- _EXERCISE REQUIREMENTS_
A verbatim copy of the listing is needed; pictures are to be left out.

- _MATERIAL PROVIDED_
- - - -
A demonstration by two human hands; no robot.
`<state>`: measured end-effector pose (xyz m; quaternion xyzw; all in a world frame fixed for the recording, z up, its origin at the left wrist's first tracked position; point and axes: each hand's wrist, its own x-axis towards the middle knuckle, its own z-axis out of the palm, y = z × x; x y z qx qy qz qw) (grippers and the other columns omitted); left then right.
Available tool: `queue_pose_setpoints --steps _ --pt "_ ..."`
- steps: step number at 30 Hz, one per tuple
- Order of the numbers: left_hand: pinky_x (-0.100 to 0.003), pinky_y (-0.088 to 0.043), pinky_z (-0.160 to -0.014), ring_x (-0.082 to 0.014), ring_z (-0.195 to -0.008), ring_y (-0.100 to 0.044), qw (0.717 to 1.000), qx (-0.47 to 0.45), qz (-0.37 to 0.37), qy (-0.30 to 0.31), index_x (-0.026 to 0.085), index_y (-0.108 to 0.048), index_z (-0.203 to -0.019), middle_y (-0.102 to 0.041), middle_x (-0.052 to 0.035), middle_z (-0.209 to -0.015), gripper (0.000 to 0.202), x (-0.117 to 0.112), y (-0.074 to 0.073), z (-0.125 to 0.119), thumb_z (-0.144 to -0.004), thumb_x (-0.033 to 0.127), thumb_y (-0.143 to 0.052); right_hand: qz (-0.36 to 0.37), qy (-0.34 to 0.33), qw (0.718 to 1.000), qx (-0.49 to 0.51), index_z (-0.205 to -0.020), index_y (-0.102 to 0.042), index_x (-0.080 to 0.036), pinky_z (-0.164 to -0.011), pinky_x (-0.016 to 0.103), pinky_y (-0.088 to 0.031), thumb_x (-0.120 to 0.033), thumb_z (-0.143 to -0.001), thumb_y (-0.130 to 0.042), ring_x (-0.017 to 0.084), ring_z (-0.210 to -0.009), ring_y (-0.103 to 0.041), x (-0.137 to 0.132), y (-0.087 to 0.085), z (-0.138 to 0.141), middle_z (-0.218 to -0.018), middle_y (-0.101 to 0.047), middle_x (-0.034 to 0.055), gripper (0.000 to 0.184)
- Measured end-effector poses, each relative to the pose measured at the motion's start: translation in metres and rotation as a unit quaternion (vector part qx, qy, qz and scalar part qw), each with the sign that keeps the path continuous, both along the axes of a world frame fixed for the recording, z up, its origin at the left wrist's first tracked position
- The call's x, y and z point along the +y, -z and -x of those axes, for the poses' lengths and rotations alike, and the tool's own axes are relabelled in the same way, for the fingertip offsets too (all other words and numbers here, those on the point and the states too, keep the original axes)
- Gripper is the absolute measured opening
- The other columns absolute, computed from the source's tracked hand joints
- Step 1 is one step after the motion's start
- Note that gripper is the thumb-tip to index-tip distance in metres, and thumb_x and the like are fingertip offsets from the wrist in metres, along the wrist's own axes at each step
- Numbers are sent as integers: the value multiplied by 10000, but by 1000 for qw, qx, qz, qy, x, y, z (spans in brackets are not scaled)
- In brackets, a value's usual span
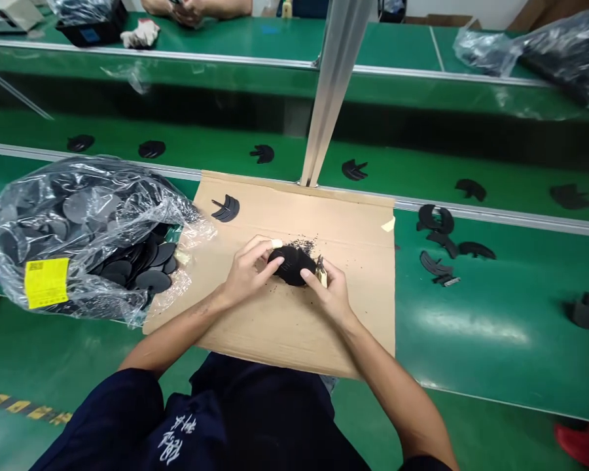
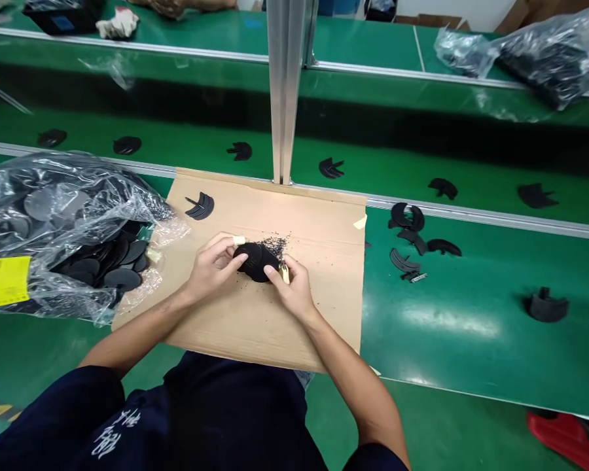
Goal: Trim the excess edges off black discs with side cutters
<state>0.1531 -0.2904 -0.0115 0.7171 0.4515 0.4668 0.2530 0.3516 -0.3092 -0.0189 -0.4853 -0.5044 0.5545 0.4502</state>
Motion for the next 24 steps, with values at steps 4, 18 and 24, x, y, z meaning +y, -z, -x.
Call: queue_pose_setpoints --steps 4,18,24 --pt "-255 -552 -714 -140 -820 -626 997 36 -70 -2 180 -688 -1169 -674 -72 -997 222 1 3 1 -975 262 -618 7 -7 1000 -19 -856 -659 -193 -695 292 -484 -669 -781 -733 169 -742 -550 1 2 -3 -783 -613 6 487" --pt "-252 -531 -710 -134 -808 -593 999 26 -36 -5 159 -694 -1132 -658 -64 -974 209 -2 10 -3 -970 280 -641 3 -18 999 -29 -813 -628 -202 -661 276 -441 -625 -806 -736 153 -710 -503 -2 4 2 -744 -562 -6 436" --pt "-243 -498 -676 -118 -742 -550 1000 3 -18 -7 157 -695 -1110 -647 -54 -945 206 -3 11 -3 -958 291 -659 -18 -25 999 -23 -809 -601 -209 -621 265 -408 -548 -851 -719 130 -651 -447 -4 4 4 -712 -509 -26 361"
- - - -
- _RESPONSE_
A demonstration by two human hands; no robot.
`<state>`: measured end-effector pose (xyz m; quaternion xyzw; all in a world frame fixed for the recording, z up, its origin at the left wrist's first tracked position; point and axes: each hand's wrist, its own x-axis towards the middle knuckle, its own z-axis out of the palm, y = z × x; x y z qx qy qz qw) (grippers and the other columns omitted); left then right.
Available tool: `queue_pose_setpoints --steps _ --pt "_ ..."`
- steps: step number at 30 Hz, one per tuple
- Order of the numbers: left_hand: pinky_x (-0.100 to 0.003), pinky_y (-0.088 to 0.043), pinky_z (-0.160 to -0.014), ring_x (-0.082 to 0.014), ring_z (-0.195 to -0.008), ring_y (-0.100 to 0.044), qw (0.717 to 1.000), qx (-0.47 to 0.45), qz (-0.37 to 0.37), qy (-0.30 to 0.31), index_x (-0.026 to 0.085), index_y (-0.108 to 0.048), index_z (-0.203 to -0.019), middle_y (-0.102 to 0.041), middle_x (-0.052 to 0.035), middle_z (-0.209 to -0.015), gripper (0.000 to 0.202), x (-0.117 to 0.112), y (-0.074 to 0.073), z (-0.125 to 0.119), thumb_z (-0.144 to -0.004), thumb_x (-0.033 to 0.127), thumb_y (-0.143 to 0.052); right_hand: qz (-0.36 to 0.37), qy (-0.34 to 0.33), qw (0.718 to 1.000), qx (-0.49 to 0.51), index_z (-0.205 to -0.020), index_y (-0.102 to 0.042), index_x (-0.080 to 0.036), pinky_z (-0.164 to -0.011), pinky_x (-0.016 to 0.103), pinky_y (-0.088 to 0.031), thumb_x (-0.120 to 0.033), thumb_z (-0.143 to -0.001), thumb_y (-0.130 to 0.042), ring_x (-0.017 to 0.084), ring_z (-0.210 to -0.009), ring_y (-0.103 to 0.041), x (-0.137 to 0.132), y (-0.087 to 0.085), z (-0.138 to 0.141), middle_z (-0.218 to -0.018), middle_y (-0.101 to 0.047), middle_x (-0.034 to 0.055), gripper (0.000 to 0.184)
- Measured end-effector poses, each relative to the pose measured at the motion's start: translation in metres and rotation as a unit quaternion (vector part qx, qy, qz and scalar part qw), each with the sign that keeps the path continuous, both along the axes of a world frame fixed for the recording, z up, its origin at the left wrist's first tracked position
- The call's x, y and z point along the +y, -z and -x of those axes, for the poses' lengths and rotations alike, and the tool's own axes are relabelled in the same way, for the fingertip offsets too (all other words and numbers here, those on the point and the states too, keep the original axes)
- Gripper is the absolute measured opening
- The other columns absolute, computed from the source's tracked hand joints
- Step 1 is one step after the motion's start
- Note that gripper is the thumb-tip to index-tip distance in metres, and thumb_x and the like are fingertip offsets from the wrist in metres, along the wrist's own axes at each step
- Numbers are sent as integers: the value multiplied by 10000, but by 1000 for qw, qx, qz, qy, x, y, z (spans in brackets are not scaled)
- In brackets, a value's usual span
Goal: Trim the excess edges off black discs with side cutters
<state>0.1531 -0.2904 -0.0115 0.7171 0.4515 0.4668 0.2530 0.3516 -0.3092 -0.0189 -0.4853 -0.5044 0.5545 0.4502</state>
Motion for the next 24 steps, with values at steps 4, 18 and 24, x, y, z meaning +y, -z, -x.
Call: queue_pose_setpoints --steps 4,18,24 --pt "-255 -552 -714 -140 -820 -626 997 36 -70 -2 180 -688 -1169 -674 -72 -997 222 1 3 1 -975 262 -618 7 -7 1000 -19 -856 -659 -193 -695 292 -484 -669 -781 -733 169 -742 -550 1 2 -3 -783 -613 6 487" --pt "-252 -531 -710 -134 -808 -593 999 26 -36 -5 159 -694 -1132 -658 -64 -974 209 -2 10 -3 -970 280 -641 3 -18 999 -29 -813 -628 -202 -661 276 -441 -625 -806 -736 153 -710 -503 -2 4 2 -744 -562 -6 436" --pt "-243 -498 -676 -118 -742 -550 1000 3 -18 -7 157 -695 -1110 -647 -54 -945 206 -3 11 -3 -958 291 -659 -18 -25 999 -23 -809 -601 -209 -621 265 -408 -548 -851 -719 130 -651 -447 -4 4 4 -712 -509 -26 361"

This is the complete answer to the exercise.